Defendant argues that the charge was misleading. He contends that the judge erred by injecting into the case facts that were not part of the record. According to the defendant, the charge invited the jurors to substitute their own possible observations for evidence introduced at trial. Defense counsel did not raise these issues in the trial court. Therefore, we consider whether the judge's remarks were erroneous and, if so, whether the error was "clearly capable of producing an unjust result." R. 2:10-2.
In our view, the trial judge should not have mentioned "wig wag lights" in his instructions. We note that, when defendant moved for a judgment of acquittal after the State rested, the judge referred to the lights on the police vehicle as "wig wag headlights" that "flash alternatively, blink, blink, blink." Defense counsel did not dispute the judge's characterization of the evidence at that time. Nevertheless, the State did not present any testimony specifically identifying the lights on the police vehicle as "wig wag lights." Moreover, the judge should not have suggested to the jury that they might have seen such lights "at some point in time."
However, the judge's remarks do not rise to the level of reversible error because, when viewed in the context of the charge as a whole, the statements were not "clearly capable of producing an unjust result." Ibid. Officer Bonilla testified that the police vehicle had "headlights on flashing back and forth." Bonilla stated that when the police vehicle entered the alley, it had the lights and flashers on. He said that the flashers were "high beams." Defendant also testified that the vehicle that entered the alley had "high beams."
In our view, the judge's comments were not an invitation to the jury to render a verdict based on facts not in evidence, particularly since the judge instructed the jury to decide the case based solely on the evidence presented during the trial. We conclude that the judge's remarks, although erroneous, were harmless.
Last, we consider defendant's contention that the judge incorrectly evaluated the aggravating factors when sentencing defendant. The judge found aggravating factors under N.J.S.A. 2C:44-1a(3) (risk that defendant will commit another offense); N.J.S.A. 2C:44-1a(6) (extent of defendant's prior criminal record and the seriousness of the offenses of which he has been convicted); and N.J.S.A. 2C:44-1a(9) (need to deter defendant and others from violating the law).
Defendant argues that the judge erred in his findings on aggravating factor 3 because the judge stated that he was disturbed by the fact that defendant previously had engaged in "this very conduct." Defendant states that he was previously convicted of theft, not robbery. He therefore argues that the judge impermissibly inferred guilt with respect to a charge on which defendant had not admitted guilt.

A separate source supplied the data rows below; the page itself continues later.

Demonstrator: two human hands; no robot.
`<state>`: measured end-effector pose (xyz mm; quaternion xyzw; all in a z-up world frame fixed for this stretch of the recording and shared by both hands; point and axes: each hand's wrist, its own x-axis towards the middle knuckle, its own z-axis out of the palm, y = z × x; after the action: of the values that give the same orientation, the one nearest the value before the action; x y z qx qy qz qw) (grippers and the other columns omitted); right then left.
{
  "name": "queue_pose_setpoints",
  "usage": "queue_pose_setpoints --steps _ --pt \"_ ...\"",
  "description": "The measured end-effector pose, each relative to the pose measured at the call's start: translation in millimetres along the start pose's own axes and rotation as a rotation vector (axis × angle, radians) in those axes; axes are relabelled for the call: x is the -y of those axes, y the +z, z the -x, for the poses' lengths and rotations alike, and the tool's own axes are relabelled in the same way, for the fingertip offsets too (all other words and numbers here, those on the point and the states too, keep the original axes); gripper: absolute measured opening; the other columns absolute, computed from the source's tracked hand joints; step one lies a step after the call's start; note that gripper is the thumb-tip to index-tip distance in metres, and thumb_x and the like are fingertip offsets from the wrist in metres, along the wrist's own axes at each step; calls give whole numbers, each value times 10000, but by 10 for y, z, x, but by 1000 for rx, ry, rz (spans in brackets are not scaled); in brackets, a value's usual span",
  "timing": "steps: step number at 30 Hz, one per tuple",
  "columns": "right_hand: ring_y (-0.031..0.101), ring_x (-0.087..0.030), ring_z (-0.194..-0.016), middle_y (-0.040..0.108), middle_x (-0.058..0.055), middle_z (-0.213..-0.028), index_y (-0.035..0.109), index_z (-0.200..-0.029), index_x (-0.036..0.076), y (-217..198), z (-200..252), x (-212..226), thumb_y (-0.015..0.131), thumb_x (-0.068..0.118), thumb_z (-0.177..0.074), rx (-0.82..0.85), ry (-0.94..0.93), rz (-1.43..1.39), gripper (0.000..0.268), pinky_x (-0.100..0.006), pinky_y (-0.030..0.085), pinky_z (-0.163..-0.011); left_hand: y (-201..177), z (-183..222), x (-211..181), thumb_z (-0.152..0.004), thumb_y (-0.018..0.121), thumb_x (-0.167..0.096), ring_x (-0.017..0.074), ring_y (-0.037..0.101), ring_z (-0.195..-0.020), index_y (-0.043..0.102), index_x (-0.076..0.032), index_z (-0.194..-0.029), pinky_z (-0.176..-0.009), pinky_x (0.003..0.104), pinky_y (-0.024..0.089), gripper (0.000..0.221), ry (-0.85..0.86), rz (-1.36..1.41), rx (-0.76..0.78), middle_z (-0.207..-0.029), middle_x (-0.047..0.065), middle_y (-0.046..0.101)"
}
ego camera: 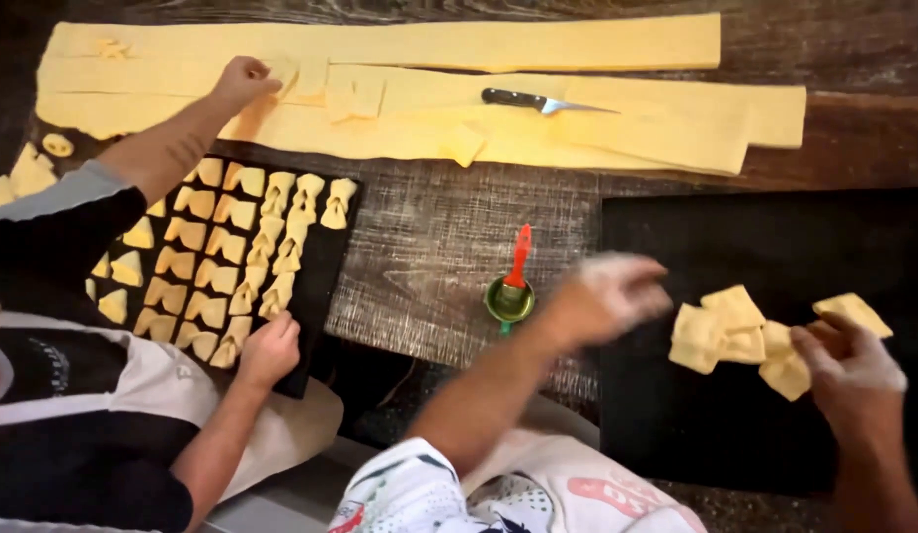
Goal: Shaping pre-cut dough squares into knots and arranging them on a baking tray
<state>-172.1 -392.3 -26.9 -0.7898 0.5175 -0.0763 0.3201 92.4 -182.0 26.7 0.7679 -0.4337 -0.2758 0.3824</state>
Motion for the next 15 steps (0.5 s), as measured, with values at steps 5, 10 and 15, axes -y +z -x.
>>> queue_pose_setpoints --steps 5,10,15 --pt "664 -233 -1117 739 -159 -1199 715 -1344 -1 126 386 -20 738 270 -997 85 56 -100 440 -356 461 -1005 -1220 -971 2064 -969 563 -202 290 667 -942 714 -115 -1019 -845 465 553 181 11 -440 -495 -1052 98 714" --pt "693 -103 -1079 803 -28 -1135 774 -1247 118 458 782 311 784 250 -886 242 178 -93 384 -258 470 -1029 -1682 -1627 4041 -892 572 -301 402 621 -943 641 2 -1128 -854 505 519 391 -115 -968 -498 -997 212 667" --pt "766 -330 -976 816 -127 -1040 772 -1200 127 531 982 100 825 317 -833 268 -85 -55 416 -444 608 -872 -1781 -1550 4349 -837 624 -344 401 649 -1229 586 -173 -1460 -1059 517 504 647 -546 -623 -411 -1350 189 658"
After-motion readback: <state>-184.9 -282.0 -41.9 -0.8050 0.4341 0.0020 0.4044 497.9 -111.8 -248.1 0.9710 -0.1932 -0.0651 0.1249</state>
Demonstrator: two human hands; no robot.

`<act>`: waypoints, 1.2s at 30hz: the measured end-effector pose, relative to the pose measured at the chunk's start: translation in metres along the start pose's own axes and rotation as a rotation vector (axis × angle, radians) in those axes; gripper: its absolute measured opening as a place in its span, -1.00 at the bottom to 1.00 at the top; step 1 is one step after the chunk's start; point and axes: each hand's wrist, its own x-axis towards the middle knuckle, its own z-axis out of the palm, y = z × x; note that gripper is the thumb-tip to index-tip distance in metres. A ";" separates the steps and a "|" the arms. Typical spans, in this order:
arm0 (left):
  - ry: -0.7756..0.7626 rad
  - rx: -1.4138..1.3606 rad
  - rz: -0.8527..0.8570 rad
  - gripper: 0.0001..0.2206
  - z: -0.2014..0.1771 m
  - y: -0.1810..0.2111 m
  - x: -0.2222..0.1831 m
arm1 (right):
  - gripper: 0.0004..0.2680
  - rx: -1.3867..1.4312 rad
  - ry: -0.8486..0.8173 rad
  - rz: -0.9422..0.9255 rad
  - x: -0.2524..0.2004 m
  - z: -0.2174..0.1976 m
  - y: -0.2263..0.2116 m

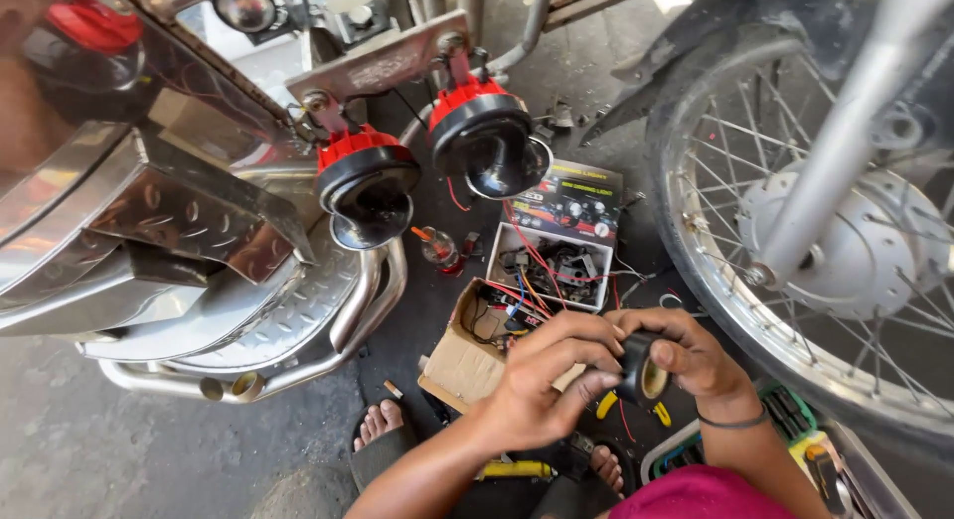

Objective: The person is performing electrical wiring repairs on a motorcycle, connecting wires and insulating the joints with electrical tape.

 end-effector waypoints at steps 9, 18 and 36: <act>0.082 -0.183 -0.314 -0.87 -0.019 -0.033 -0.021 | -0.57 0.010 -0.030 0.065 0.013 -0.013 0.041; 0.398 0.403 -0.213 -0.97 -0.089 -0.053 -0.045 | -0.76 -0.695 0.390 -0.132 0.188 -0.037 0.135; 0.130 0.432 -0.110 -0.98 -0.127 0.022 -0.024 | -0.92 -0.561 0.277 -0.186 0.148 0.057 -0.004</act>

However, the judge specifically noted that defendant only pled guilty to theft. The judge properly took note of the circumstances of that offense, and did not declare that defendant was guilty of robbery. In our view, the judge's comments were proper and supported his finding of aggravating factor 3.
We have considered all of defendant's other contentions and find them to be of insufficient merit to warrant discussion in this opinion. R. 2:11-3(e)(2).